Speaking from my own experience, (and I should stress that I have absolutely no experience of sexual abuse, so I don't know if the two situations are emotionally close enough to be compared) every time I get upset about something, I don't want to talk about it, because that means dealing with it, and that means I will inevitably be upset by it. But, you know what? That happens regardless of whether you actively deal with it or not, I get upset by something more, and for longer periods of time, if I don't talk about it to someone than if I do, and I'm willing to bet that's the same for most, if not all people.
Obviously the way someone else reacts to something that has happened to you will affect what you think about it, but a reaction is still necessary, I think. If a child is sexually abused, then for obvious reasons you shouldn't immediately scream in their face "OH MY GOD, THAT'S AWFUL YOU MUST BE SO UPSET, YOUR LIFE IS OVER!" but you should also not ignore it entirely. Therapy, as I understand it, is about the patient talking about what bothers them, not the therapist telling them what should be bothering them.
bob, just bob:
I agree whole heartedly I'd never argue that it's best to say nothing to them about it, just that many times the (mostly justified) horrified reactions of the parents and loved ones around the abused person probably really don't help, they don't need to be told about how horrible it was and how their life is over, they are already thinking that enough on their own.

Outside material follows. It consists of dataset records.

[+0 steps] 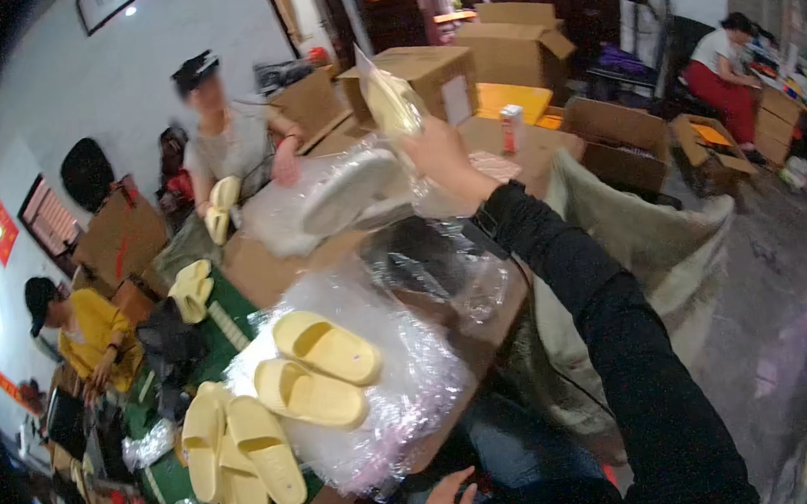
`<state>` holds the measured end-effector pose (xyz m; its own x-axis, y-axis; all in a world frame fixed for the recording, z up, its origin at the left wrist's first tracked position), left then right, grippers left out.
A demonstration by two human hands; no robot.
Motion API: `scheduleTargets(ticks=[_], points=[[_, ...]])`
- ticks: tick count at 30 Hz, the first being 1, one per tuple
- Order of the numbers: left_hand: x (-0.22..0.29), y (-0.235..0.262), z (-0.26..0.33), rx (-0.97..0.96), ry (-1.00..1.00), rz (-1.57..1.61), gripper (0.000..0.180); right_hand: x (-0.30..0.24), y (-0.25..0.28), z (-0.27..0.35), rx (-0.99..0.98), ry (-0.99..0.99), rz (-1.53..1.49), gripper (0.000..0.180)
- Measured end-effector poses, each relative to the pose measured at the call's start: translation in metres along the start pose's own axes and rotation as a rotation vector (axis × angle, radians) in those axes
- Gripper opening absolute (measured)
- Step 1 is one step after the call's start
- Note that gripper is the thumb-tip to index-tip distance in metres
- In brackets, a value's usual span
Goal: Packaging pairs of slides into plastic bags and placing them into a large collection bag or box.
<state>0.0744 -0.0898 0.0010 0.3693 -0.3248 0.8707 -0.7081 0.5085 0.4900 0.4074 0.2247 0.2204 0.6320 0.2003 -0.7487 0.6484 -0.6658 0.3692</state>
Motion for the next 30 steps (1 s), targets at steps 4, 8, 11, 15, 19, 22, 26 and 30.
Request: scheduleTargets(ticks=[4, 8, 11, 15, 19, 22, 26, 30], points=[[-0.005, -0.007, -0.001, -0.150, -0.065, -0.070, 0.035, -0.011, 0.080, 0.006, -0.120, -0.215, -0.329, 0.031], [0.001, -0.019, -0.012, -0.263, -0.170, -0.114, 0.037, -0.035, 0.175, 0.044, -0.070, -0.326, -0.243, 0.031], [0.009, -0.029, -0.032, -0.369, -0.232, -0.149, 0.042, -0.038, 0.228, 0.074, -0.026, -0.351, -0.144, 0.032], [0.031, -0.041, -0.079, -0.405, -0.401, -0.181, 0.048, -0.026, 0.271, 0.100, 0.020, -0.383, 0.003, 0.030], [0.052, -0.067, -0.123, -0.384, -0.508, -0.122, 0.056, -0.003, 0.310, 0.120, 0.189, -0.360, 0.077, 0.027], [0.069, -0.088, -0.152, -0.274, -0.664, -0.232, 0.065, 0.003, 0.326, 0.135, 0.336, -0.311, 0.016, 0.023], [0.108, -0.110, -0.190, -0.209, -0.814, -0.314, 0.077, 0.022, 0.338, 0.157, 0.460, -0.218, -0.061, 0.022], [0.090, -0.138, -0.216, -0.167, -0.787, -0.307, 0.083, 0.031, 0.318, 0.185, 0.228, -0.320, 0.234, 0.024]])
Point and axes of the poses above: each hand's wrist, its own z-axis away from the middle knuckle, its own y-axis out of the back of the hand, x = y × z, the point moved 3 cm from there along -z, towards the middle knuckle, and after that the axes turned 2 degrees about -y, right-handed, at the moved point
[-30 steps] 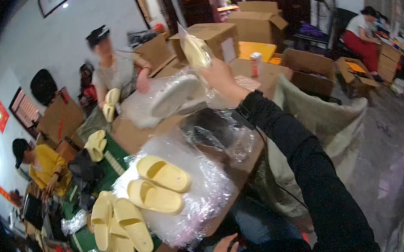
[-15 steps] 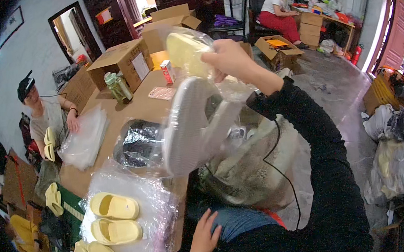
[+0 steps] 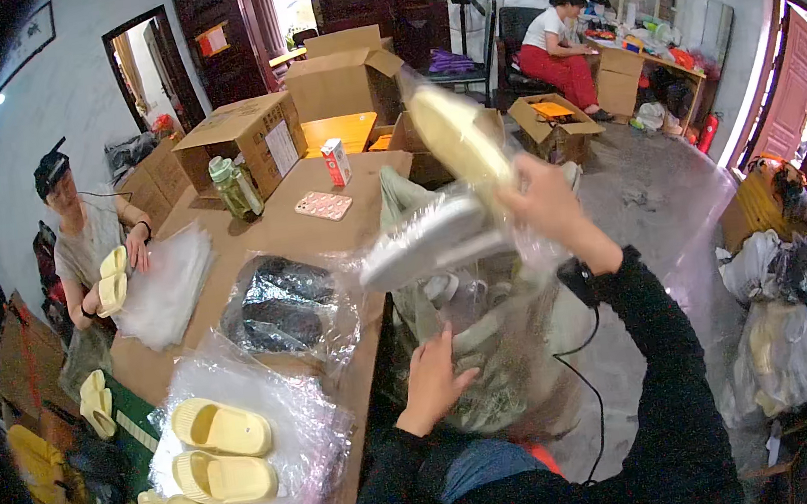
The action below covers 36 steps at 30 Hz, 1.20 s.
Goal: Packaging pairs of slides into plastic bags and placing them into a large collection bag or box.
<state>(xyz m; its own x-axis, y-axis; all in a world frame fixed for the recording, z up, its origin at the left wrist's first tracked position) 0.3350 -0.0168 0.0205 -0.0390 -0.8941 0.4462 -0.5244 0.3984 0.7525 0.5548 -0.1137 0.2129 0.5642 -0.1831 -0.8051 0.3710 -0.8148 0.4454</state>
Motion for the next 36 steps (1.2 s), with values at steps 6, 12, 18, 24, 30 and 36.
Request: scheduleTargets(ticks=[6, 12, 18, 24, 30, 36], points=[[-0.007, -0.040, 0.022, -0.538, 0.007, -0.319, 0.030, -0.017, -0.008, 0.054, -0.323, 0.041, 0.373, 0.028], [0.031, -0.019, 0.010, -0.206, -0.276, -0.031, 0.033, -0.007, -0.031, 0.080, -0.381, -0.211, 0.234, 0.030], [0.054, -0.011, 0.001, -0.320, -0.408, 0.095, 0.044, 0.022, -0.055, 0.082, -0.307, -0.040, 0.411, 0.035], [0.049, -0.002, 0.008, -0.367, -0.298, -0.146, 0.035, 0.070, -0.053, 0.100, -0.566, 0.070, 0.972, 0.032], [0.059, -0.016, 0.015, -0.235, -0.359, -0.102, 0.030, 0.144, -0.029, 0.076, -0.682, -0.055, 1.070, 0.028], [0.056, -0.017, 0.012, -0.241, -0.316, -0.133, 0.028, 0.179, 0.015, 0.030, -0.426, 0.077, 1.329, 0.021]])
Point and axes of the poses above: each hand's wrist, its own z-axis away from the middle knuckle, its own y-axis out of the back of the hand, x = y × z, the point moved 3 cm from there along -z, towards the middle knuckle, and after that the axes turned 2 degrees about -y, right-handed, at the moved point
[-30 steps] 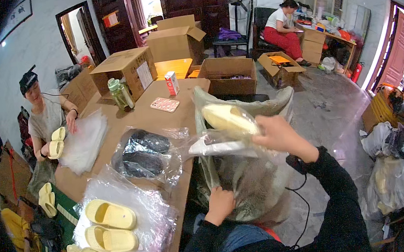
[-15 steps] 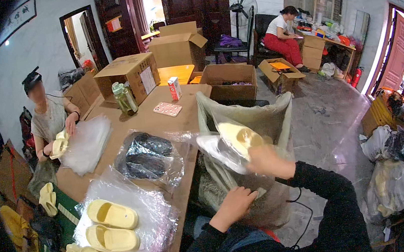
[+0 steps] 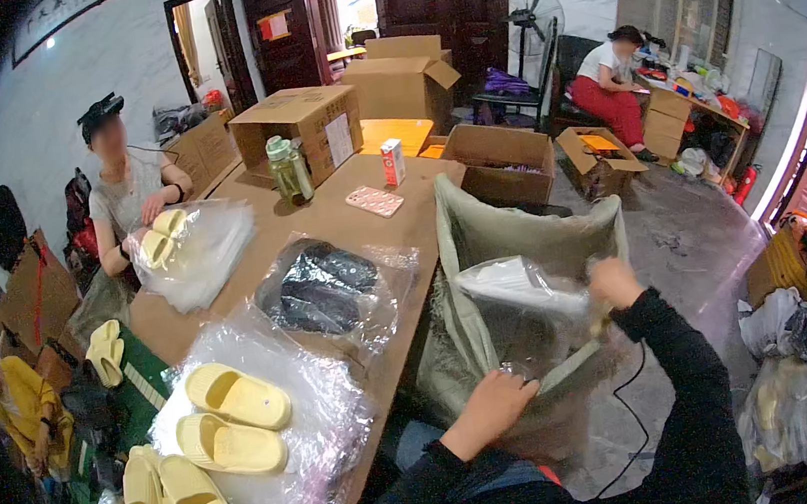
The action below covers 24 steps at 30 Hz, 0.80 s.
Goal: Packaging pairs of slides into plastic bags and placing them into a large collection bag or box.
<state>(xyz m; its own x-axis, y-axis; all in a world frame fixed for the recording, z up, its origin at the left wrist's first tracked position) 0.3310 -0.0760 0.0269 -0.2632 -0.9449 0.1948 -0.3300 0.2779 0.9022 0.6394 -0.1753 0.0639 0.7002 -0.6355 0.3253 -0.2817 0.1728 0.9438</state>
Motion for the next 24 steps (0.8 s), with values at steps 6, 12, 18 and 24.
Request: scheduleTargets(ticks=[6, 12, 18, 24], points=[[0.004, 0.010, -0.001, 0.088, -0.010, 0.029, 0.029, 0.015, 0.009, -0.006, 0.091, -0.155, 0.050, 0.023], [0.002, 0.008, 0.002, 0.035, 0.014, 0.041, 0.030, -0.050, -0.018, 0.003, -0.507, 0.351, -0.096, 0.030], [-0.007, 0.007, 0.014, 0.002, 0.041, 0.032, 0.031, -0.103, 0.047, -0.013, -0.775, 0.446, -0.616, 0.065], [-0.004, 0.026, 0.015, 0.043, 0.032, 0.054, 0.031, -0.159, 0.000, -0.022, -0.768, 0.757, -0.438, 0.073]])
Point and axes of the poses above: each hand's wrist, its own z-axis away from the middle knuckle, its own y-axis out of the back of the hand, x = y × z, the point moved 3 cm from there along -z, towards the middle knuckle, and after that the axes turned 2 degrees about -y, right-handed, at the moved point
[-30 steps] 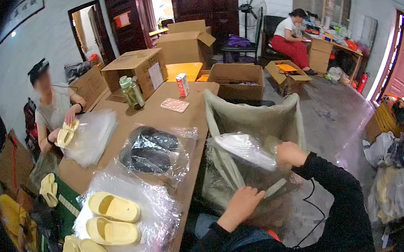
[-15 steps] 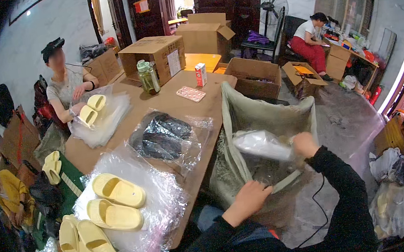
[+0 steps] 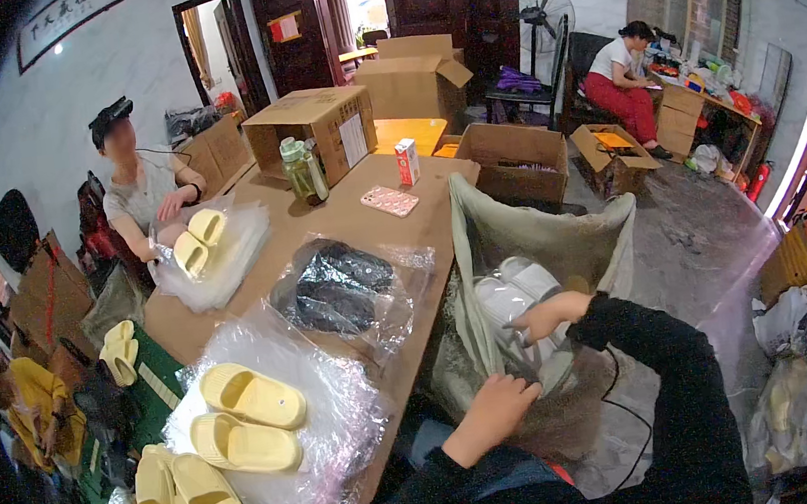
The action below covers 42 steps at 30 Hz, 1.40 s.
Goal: Packaging pairs of slides into plastic bags and placing them into a large collection bag or box.
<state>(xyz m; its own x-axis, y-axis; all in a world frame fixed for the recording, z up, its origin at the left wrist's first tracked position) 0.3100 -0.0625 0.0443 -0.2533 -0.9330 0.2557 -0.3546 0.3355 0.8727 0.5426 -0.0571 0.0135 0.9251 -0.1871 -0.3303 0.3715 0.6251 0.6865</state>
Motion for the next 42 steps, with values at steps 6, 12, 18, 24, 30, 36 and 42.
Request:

but so often is that the reaction the person gets, when really they need support and comments like " it's ok you'll get through this" and " we're here for you" and sure the person gets those of course, but only after a few minutes of "OH JESUS" comments, and this is a generalization. there are exceptions of course. I juts thought I'd bring up the fact that a lot of damage can be caused by the reactions and comments of those around the person, especially in a young child who doesn't really know what's going on, and when it finally comes out they just see everyone freak out, having everyone raise such a huge fuss about it could cause an extreme amount of pain to say a 6 year old? maybe not as much as the abuse but a decent amount to be sure.
how old exactly were the kids? 12-13? I think that's the age were these kids really start to become aware of what's going on, and while posing for nude photos is kind of a large step to take to explore this newfound world, I don't think it's totally wrong especially since these kids had their parents consent. think about it if these kids parents were aware of what was going on and were behind the project. the kids have probably been raised in an environment that would allow them to better understand that what they were doing is art. again a generalization but one with at least a little merit I think.
pi:
--- Quote from: schimmy on 29 May 2008, 11:02 ---Since the claim appears to be that therapy and the like are what sometimes cause the damage to children, and not the actual act of sexual abuse, then a more direct comparison would be, to take a lead from StMonkey's example, the injured child's wound being totally ignored for fear of him crying.
--- End quote ---
If we're to ignore Sox's stance that this is an invalid analogy, from StMonkey's example, I would conclude that the medical professional's actions were fine. It is the uninformed public acting on impulse/emotion, treating the target as if they're damaged more than they really are, that causes the [other] damage.